Leyendas del Jaaukanigás: mito del Jacarandá

El jacarandá, del tupí yakar’na (traducido “lugar perfumado”) es un árbol que florece en primavera, al igual que el lapacho, cuyas flores son similares en la forma, pero de distinto color.  La especie más común es Jacaranda mimosifolia, se encuentra ubicada en una familia de plantas llamada Bignoniaceae que incluye 120 géneros con aproximadamente 800 especies emparentadas.  Es un árbol nativo de América del Sur, lo podemos encontrar desde México hasta el centro de Argentina. 

Características

Sus hojas son grandes, compuestas por hojuelas ovales ubicadas en pares opuestos.  Pierde parcialmente el follaje en una determinada época del año.  Puede alcanzar una altura de 12 a 15 metros, con tronco torcido de color café y muy agrietado conforme va envejeciendo. Esta característica es un buen indicador de la edad del árbol, que puede superar los 100 años.

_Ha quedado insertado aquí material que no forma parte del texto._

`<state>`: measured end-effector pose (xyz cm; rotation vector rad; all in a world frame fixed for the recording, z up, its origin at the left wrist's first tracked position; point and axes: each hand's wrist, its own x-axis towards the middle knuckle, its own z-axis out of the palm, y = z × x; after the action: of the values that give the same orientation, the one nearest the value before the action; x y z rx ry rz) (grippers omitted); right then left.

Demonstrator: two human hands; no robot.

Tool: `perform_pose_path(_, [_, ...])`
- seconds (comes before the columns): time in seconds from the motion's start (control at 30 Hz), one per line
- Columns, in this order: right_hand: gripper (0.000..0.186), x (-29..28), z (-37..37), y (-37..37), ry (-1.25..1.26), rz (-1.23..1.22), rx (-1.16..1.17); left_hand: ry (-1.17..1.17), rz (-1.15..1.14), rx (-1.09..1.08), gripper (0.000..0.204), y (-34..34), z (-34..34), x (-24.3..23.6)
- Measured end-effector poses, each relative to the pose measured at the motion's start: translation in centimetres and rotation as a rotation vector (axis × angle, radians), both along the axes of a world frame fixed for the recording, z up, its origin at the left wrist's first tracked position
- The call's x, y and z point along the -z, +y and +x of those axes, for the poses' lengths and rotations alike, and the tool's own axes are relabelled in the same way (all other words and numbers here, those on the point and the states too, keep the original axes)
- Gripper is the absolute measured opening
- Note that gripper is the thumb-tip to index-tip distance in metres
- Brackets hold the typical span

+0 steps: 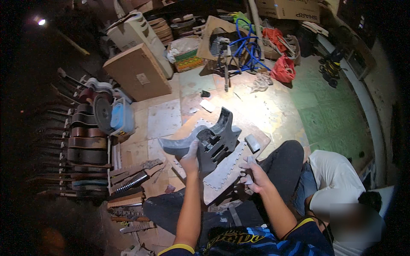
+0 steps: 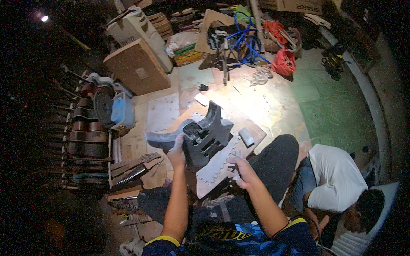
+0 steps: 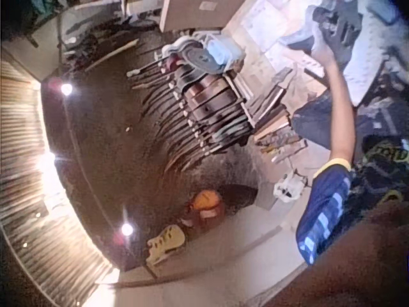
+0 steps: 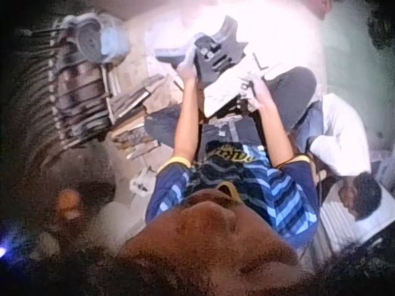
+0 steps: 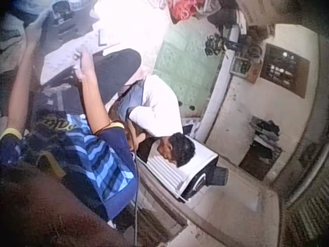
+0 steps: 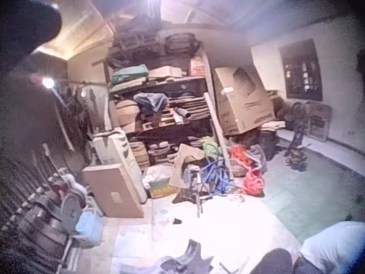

Las flores son de color violeta, tienen forma tubular y se agrupan en racimos. Producen una gran cantidad de néctar, con un olor dulce que atraen a numerosos insectos y aves. El fruto es una cápsula dura y aplanada con forma de castañuela, siendo de color verde en su etapa inmadura y marrón en su etapa madura. En su interior alberga una gran cantidad de semillas planas rodeadas por una estructura transparente en forma de ala.

Usos tradicionales

Se usa como árbol decorativo en la jardinería, su madera sirve para acabado de interiores en carpintería, y con el fruto se elaboran artesanías. Otro uso poco conocido del jacarandá es en la medicina tradicional, donde se utilizan sus hojas, corteza o flores para diversos tratamientos.

La leyenda

La leyenda es de origen guaraní, del tiempo cuando los españoles comenzaron a poblar Sudamérica, trayendo consigo a sus familias. Entre ellos vino a habitar este suelo un caballero que traía consigo a su hija, una jovencita de tez blanca, ojos azules y cabello oscuro. Se instalaron en las afueras de la actual Corrientes, en una reducción donde los jesuitas cumplían su misión evangelizadora. Entre los jóvenes de esa reducción estaba Mbareté, un joven alto, fuerte y trabajador.

Una tarde Pilar, la jovencita española, salió a caminar en compañía de su doncella.  Vio a Mbareté y se enamoró sin remedio. El indio también quedó prendado de su belleza, y buscó la forma de que el jesuita le asignara tareas cerca de las casas, para poder ubicar a la joven.  Pilar, entre tanto, no podía olvidar al joven aborigen.

Para poder acercarse a ella. Mbareté pidió que le enseñaran el castellano.  Cuando tuvo la oportunidad, le habló en español para confesarle sus sentimientos; Pilar, con su cara encendida, sonrió ampliamente y Mbareté supo que era correspondido.  En los encuentros furtivos que pudieron darse, planearon huir juntos, lejos, donde no pudieran encontrarlos.

Mbareté construyó una choza junto al río para ella, y una noche escaparon.  El español buscó intensamente a su hija, y armó un grupo para que lo ayudaran a encontrarla.  En algunos días descubrieron la choza junto al río, donde estaba la feliz pareja.

El padre de la joven, en un arrebato de cólera, apuntó con su arma al Mbareté, Pilar se interpuso cuando su padre disparaba, y se desplomó al recibir el impacto. Otro disparo, y el joven indio cayó sobre el cuerpo de su amada. El padre, dolorido e indignado, abandonó los cuerpos y volvió a la reducción. Al día siguiente, arrepentido, volvió al lugar de la tragedia y donde antes estaban los cuerpos sin vida, se erguía un hermoso árbol de tronco fuerte, cubierto de flores violáceas que se mecían suavemente con la brisa.  Tupá había convertido a Mbareté en ese árbol, y que los ojos de su hija lo miraban desde cada una de las flores violetas y perfumadas del jacarandá.